Neapolitans are knee-deep in refuse this week./AP photo
Naples is buried in garbage. Never mind that this ancient city has survived war, conquest, disease and natural disasters for millenium. Nowadays, Italy’s most populous city is overcome by an increasingly familiar phenomena: political indecision. Today, a New York Times article describes the situation:
As trash dumps filled over the years, it proved impossible to find new places or ways to get rid of garbage, largely because of local protests or protection by one politician or another. But years of postponing the problem finally caught up with Naples (and by bad luck just as the temperature rose).

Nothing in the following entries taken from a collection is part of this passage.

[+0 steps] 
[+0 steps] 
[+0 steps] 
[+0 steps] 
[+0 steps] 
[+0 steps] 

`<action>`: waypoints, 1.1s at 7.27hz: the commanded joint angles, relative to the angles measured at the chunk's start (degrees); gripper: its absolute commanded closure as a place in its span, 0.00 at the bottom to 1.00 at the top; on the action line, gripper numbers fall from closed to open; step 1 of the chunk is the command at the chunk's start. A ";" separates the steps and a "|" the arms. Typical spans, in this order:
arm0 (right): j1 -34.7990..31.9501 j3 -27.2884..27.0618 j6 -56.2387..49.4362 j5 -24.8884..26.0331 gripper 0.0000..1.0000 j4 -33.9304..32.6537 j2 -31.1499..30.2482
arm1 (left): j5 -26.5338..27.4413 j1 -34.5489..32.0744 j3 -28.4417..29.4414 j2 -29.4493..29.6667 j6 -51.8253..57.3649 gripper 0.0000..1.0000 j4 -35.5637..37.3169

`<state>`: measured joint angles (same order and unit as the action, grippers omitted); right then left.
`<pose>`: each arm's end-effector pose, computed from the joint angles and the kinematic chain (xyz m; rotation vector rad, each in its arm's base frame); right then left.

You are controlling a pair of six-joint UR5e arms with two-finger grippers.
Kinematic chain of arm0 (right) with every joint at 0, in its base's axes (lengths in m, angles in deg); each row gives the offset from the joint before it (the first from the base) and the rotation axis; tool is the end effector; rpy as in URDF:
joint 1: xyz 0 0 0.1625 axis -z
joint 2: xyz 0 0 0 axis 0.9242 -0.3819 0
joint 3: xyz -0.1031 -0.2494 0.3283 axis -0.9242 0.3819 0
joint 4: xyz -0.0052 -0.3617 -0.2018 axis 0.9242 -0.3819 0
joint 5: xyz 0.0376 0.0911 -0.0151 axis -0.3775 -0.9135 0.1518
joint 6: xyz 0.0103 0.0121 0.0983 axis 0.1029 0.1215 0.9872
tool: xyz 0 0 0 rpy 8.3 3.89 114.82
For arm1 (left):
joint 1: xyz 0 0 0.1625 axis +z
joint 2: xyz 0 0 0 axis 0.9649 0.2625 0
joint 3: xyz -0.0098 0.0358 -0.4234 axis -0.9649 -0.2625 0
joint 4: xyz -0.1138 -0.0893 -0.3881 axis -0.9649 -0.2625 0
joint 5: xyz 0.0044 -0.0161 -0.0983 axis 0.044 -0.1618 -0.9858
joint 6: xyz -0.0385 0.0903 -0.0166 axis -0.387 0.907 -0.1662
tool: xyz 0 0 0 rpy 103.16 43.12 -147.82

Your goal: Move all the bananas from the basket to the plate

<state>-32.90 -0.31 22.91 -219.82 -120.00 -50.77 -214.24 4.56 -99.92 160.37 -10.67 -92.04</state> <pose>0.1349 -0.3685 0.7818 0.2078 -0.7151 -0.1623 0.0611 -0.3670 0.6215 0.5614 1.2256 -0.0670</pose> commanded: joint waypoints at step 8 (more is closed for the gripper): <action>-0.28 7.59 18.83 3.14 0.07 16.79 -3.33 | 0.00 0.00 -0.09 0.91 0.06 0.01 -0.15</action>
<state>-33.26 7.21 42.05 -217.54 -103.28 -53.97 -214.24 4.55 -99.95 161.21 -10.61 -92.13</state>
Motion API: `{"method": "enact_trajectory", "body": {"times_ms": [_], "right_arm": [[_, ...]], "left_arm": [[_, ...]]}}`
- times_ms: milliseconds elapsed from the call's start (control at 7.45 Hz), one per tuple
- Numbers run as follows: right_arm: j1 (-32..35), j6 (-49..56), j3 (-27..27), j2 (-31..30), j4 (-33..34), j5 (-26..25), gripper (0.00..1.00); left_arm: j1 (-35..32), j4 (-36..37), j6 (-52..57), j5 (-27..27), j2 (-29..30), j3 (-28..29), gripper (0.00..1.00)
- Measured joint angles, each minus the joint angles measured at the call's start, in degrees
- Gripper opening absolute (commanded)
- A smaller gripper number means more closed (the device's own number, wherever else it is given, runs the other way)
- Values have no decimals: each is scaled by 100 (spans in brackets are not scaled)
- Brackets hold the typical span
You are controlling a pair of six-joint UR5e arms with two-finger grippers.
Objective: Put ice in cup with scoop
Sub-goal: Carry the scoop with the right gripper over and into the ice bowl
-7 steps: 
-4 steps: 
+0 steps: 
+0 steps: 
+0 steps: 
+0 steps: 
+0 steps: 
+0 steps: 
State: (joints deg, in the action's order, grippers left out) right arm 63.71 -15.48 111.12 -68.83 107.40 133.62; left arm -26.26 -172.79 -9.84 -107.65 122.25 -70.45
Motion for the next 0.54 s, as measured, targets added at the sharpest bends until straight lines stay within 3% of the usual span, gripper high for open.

“This is a situation that is tied to the incapability of the political structure,” said Ermete Realacci, an environmental expert and member of Parliament for the center-left Daisy Party. Namely, he said, politicians of all stripes have been unwilling “to make strong choices” to build new dumps or incinerators.
Naples may lie across the Atlantic, but it doesn’t have the corner on political ineffectiveness. The same handwringing that’s behind Naples’ littered streets is likewise at the root of America’s most pressing problems: illegal immigration, climate change, social security, to name a few. If our nation’s political indecisiveness goes unabated, we’ll soon be wading through the Yankee version of dirty diaper heaps.
However, all is not lost. There’s at least one political leader who refuses to be handicapped: John McCain. Right now, as a Senator, he’s got solutions on the Congressional table. As President, he’ll lead the way out of the tanglewood into the light.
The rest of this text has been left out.